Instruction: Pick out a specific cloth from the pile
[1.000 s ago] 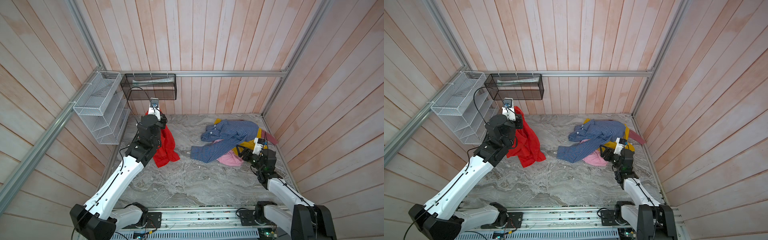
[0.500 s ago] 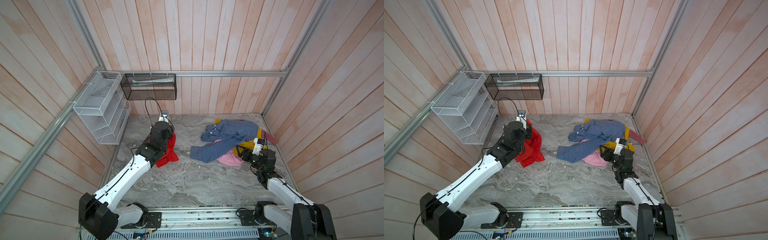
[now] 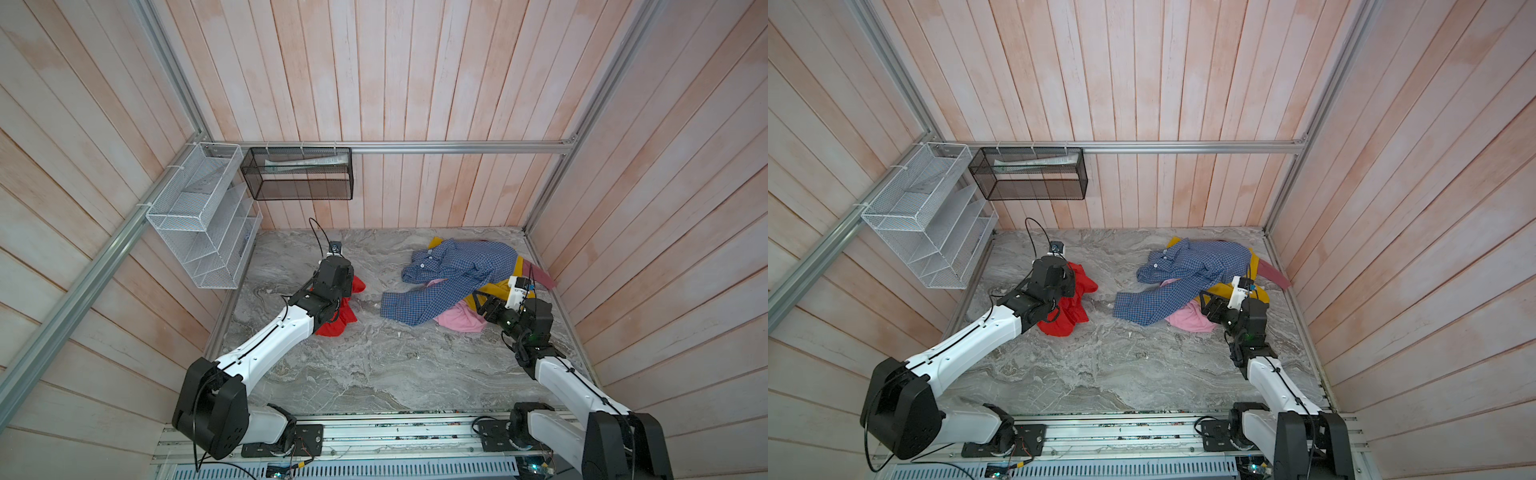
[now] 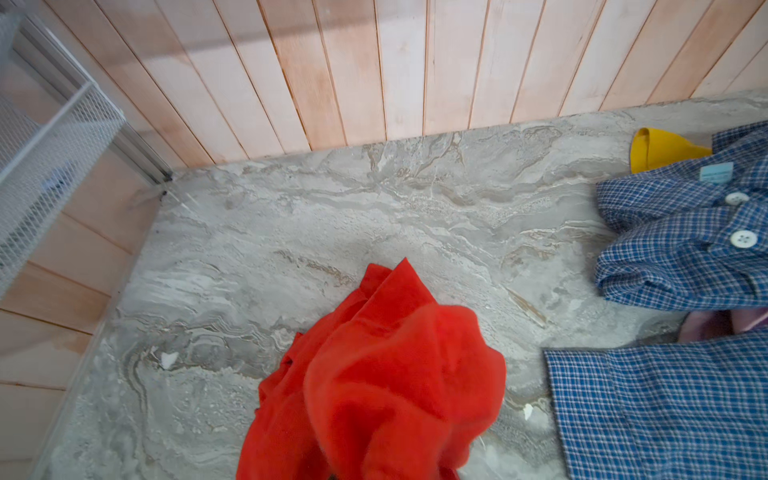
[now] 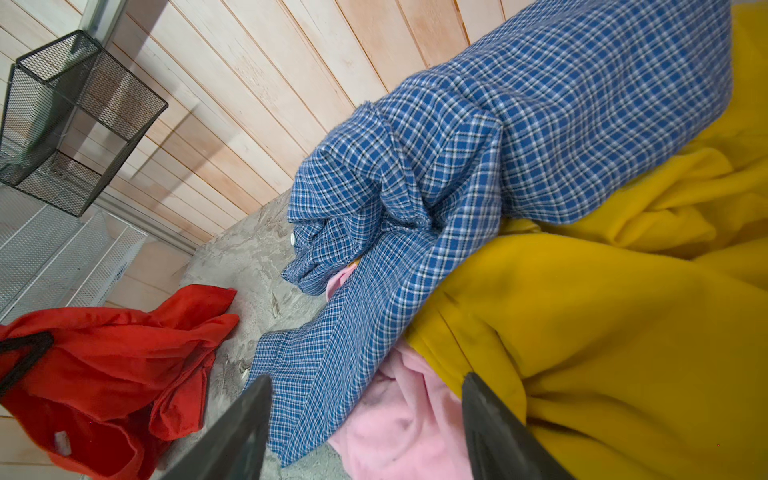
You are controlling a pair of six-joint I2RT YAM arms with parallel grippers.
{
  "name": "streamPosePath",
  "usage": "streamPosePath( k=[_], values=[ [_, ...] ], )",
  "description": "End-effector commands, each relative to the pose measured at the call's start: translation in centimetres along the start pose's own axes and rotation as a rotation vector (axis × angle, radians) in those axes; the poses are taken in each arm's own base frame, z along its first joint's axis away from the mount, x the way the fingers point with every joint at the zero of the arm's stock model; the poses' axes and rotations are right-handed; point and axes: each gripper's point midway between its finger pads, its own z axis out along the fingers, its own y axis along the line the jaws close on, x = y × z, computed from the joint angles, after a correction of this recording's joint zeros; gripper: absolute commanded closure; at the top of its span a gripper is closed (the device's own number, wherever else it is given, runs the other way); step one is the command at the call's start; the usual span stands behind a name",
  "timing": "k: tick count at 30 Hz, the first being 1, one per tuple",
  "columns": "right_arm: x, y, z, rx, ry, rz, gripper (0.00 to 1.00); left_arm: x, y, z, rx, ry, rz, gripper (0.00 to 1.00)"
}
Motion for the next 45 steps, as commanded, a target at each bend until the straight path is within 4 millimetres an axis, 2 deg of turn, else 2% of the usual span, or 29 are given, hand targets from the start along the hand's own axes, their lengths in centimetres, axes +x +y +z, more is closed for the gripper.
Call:
streamPosePath(
  k=[1, 4, 8, 11, 14, 19, 22, 23, 26, 29, 32, 36, 39, 42, 45],
  values=[
    [0.2, -0.3, -0.2, 0.01, -0.001, -0.004, 0.27, 3.8, -0.2, 1.6, 0.03, 0.124, -0.066, 1.0],
    [0.3, -0.3, -0.2, 0.01, 0.0, -0.005, 0.27, 6.0, 0.3, 2.9, 0.036, 0.197, -0.108, 1.0],
    [0.3, -0.3, -0.3, 0.01, 0.002, -0.009, 0.27, 7.4, 2.1, 4.3, -0.015, 0.246, -0.157, 0.99],
    [0.3, -0.3, -0.4, 0.014, 0.0, -0.011, 0.27, 7.9, 3.2, 5.0, -0.021, 0.273, -0.21, 0.94],
    [0.4, -0.5, -0.6, 0.021, -0.008, -0.008, 0.27, 9.0, 3.4, 5.7, -0.006, 0.311, -0.216, 0.86],
    [0.5, -0.7, -0.6, 0.025, -0.012, -0.005, 0.27, 12.7, 3.7, 7.1, -0.058, 0.423, -0.199, 0.82],
    [0.4, -0.7, -0.7, 0.03, -0.014, -0.015, 0.27, 13.9, 3.9, 7.3, -0.077, 0.449, -0.203, 0.78],
    [0.4, -0.8, -0.7, 0.034, -0.015, -0.017, 0.27, 13.9, 4.1, 7.3, -0.09, 0.447, -0.207, 0.76],
    [0.4, -0.8, -0.7, 0.037, -0.016, -0.021, 0.27, 13.1, 4.4, 6.9, -0.103, 0.421, -0.222, 0.52],
    [0.4, -0.9, -0.7, 0.042, -0.015, -0.024, 0.27, 11.0, 4.6, 5.7, -0.087, 0.357, -0.239, 0.3],
    [0.4, -1.0, -0.7, 0.046, -0.015, -0.028, 0.27, 8.7, 4.8, 4.1, -0.066, 0.288, -0.26, 0.17],
    [0.2, -0.9, -0.7, 0.045, -0.018, -0.036, 0.27, 7.3, 4.5, 2.4, -0.032, 0.251, -0.263, 0.06],
    [0.0, -0.8, -0.7, 0.044, -0.02, -0.042, 0.27, 7.1, 3.8, 1.6, -0.011, 0.247, -0.244, 0.05],
    [0.0, -0.8, -0.7, 0.045, -0.019, -0.046, 0.27, 7.1, 2.5, 1.2, 0.024, 0.237, -0.218, 0.01],
    [0.0, -0.8, -0.7, 0.047, -0.018, -0.048, 0.27, 7.7, 0.3, 1.5, 0.085, 0.253, -0.157, 0.0]
  ],
)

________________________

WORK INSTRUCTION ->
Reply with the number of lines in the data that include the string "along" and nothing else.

ANSWER BOX ->
2